(Story updated with additional comment at 7:13 p.m. ET.)
Facing the coming exhaustion of its funding from the 2009 economic stimulus law, the Office of the National Coordinator for Health IT announced the agency's “next functional realignment” in an internal memo.
The memo, written by new agency head Karen DeSalvo, emphasizes that a “flatter and more accountable reporting structure” is necessary to confront new challenges such as interoperability, care transformation, use of health data by consumers, and quality and safety of care.
To accomplish this, the agency is collapsing 17 offices and suboffices into 10. The new structure is described in a notice (PDF) posted Friday on the federal website where documents appear before publication in the Federal Register.

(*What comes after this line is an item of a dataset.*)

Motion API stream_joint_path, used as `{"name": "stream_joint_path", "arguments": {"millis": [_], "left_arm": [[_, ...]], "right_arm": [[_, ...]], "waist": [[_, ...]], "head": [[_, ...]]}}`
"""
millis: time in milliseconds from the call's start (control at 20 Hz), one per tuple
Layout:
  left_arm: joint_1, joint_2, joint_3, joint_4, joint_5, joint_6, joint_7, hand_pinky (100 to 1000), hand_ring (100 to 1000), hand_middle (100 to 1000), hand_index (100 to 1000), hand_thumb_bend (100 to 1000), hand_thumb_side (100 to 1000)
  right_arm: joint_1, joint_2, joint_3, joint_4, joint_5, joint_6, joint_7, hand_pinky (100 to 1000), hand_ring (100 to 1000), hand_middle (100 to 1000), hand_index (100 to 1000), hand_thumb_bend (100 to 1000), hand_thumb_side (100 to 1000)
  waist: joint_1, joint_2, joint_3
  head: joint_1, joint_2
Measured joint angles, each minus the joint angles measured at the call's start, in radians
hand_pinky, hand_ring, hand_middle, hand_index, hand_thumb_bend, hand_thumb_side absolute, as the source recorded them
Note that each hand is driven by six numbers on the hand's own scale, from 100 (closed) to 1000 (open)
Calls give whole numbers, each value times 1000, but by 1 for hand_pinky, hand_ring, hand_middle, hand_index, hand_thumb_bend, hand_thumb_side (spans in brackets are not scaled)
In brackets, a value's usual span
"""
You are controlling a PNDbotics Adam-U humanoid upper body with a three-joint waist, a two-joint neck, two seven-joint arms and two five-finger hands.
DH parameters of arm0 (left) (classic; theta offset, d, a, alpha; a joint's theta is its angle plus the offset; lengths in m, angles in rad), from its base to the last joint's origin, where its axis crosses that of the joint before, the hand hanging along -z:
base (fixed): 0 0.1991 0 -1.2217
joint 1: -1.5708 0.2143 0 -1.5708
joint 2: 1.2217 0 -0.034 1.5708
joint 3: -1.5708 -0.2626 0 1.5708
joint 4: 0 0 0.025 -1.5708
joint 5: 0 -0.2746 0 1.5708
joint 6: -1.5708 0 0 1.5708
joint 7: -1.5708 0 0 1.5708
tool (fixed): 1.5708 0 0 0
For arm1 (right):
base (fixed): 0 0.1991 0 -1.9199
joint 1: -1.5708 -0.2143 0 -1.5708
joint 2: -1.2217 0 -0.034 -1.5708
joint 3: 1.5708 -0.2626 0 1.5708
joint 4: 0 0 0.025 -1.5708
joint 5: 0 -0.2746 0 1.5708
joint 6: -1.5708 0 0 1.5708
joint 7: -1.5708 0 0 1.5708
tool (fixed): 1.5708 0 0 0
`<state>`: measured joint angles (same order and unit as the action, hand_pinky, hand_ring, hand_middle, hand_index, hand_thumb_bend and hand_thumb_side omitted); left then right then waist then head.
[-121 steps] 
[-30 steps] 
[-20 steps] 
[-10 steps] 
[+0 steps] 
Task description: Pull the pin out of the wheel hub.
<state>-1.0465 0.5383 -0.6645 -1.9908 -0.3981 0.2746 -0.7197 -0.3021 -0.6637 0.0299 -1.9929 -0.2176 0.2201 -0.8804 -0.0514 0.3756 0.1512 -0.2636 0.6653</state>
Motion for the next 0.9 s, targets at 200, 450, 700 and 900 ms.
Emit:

Sources in the industry contacted by Modern Healthcare generally viewed the shuffle as positive.
“As budgets evolve from stimulus levels to normal operating levels, ONC has to narrow the scope of projects, flatten the org structure, and refocus the staffing to do fewer projects at greater depth,” Dr. John Halamka, chief information officer at Beth Israel Deaconess Medical Center in Boston, said in an email.
“Rather than try to accomplish the goals of every public and private stakeholder simultaneously,” Halamka added, “the new approach will likely focus on high value, low complexity priorities. The 19 proposals for Stage 3 criteria for the meaningful use of EHRs and 18 projects for the standards and interoperability framework, he said, should be nartowed to fewer than five for each. “I'm hopeful that this new alignment will provide the enhanced management oversight and coordination to do that.”